Mind the (Vote) Gap: Can We Get More STEM Students to the Polls?

An "I Voted" sticker.
This article is part of the magazine, "The Future of Science In America: The Election Issue," co-published by LeapsMag, the Aspen Institute Science & Society Program, and GOOD.
By the numbers, American college students who major in STEM disciplines—science, technology, engineering, and math—aren't big on voting. In fact, recent research suggests they're the least likely group of students to head to the ballot box, even as American political leaders cast doubt on the very kinds of expertise those students are developing on campus.
Worried educators say it's time for a rethink of STEM education at the college level. Armed with success stories and model courses, educators are pushing for colleagues to add relevance to STEM education—and instill a sense of civic duty—by bringing the outside world in.
"It's a matter of what's in the curriculum, how faculty spend their time. There are opportunities to weave [policy] within the curriculum," said Nancy L. Thomas, director of Tufts University's Institute for Democracy & Higher Education.
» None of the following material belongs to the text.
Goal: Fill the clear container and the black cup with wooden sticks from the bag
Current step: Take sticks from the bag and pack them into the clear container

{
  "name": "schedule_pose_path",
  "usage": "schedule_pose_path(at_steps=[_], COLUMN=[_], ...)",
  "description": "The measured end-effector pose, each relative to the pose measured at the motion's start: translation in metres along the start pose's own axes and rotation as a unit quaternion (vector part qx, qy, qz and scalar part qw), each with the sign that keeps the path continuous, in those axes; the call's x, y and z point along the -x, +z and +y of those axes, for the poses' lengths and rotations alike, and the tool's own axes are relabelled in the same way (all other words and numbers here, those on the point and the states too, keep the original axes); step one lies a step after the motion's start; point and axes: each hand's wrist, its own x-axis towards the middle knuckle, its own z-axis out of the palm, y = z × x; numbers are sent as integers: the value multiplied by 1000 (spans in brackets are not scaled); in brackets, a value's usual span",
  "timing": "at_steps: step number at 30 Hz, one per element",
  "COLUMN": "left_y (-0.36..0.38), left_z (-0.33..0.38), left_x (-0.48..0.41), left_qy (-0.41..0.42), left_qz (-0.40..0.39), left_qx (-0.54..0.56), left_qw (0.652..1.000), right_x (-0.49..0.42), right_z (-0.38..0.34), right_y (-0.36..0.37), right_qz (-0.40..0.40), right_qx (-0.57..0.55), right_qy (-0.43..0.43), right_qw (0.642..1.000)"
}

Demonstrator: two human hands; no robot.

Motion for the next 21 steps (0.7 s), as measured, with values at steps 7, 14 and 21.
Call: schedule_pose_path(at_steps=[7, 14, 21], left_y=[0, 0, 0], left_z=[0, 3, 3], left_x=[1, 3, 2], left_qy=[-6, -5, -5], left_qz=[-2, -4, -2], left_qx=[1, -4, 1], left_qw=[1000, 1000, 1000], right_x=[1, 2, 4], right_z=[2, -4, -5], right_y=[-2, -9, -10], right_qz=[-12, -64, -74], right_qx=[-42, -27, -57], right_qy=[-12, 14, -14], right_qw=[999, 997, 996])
The most recent student voting numbers come from the 2018 mid-term election, when a national Democratic wave brought voters to the polls. Just over a third of STEM college students surveyed said they voted, the lowest percentage of six subject areas, according to a report from the institute at Tufts. Students in the education, social sciences, and humanities fields had the highest voting rates at 47%, 41%, and 39%, respectively.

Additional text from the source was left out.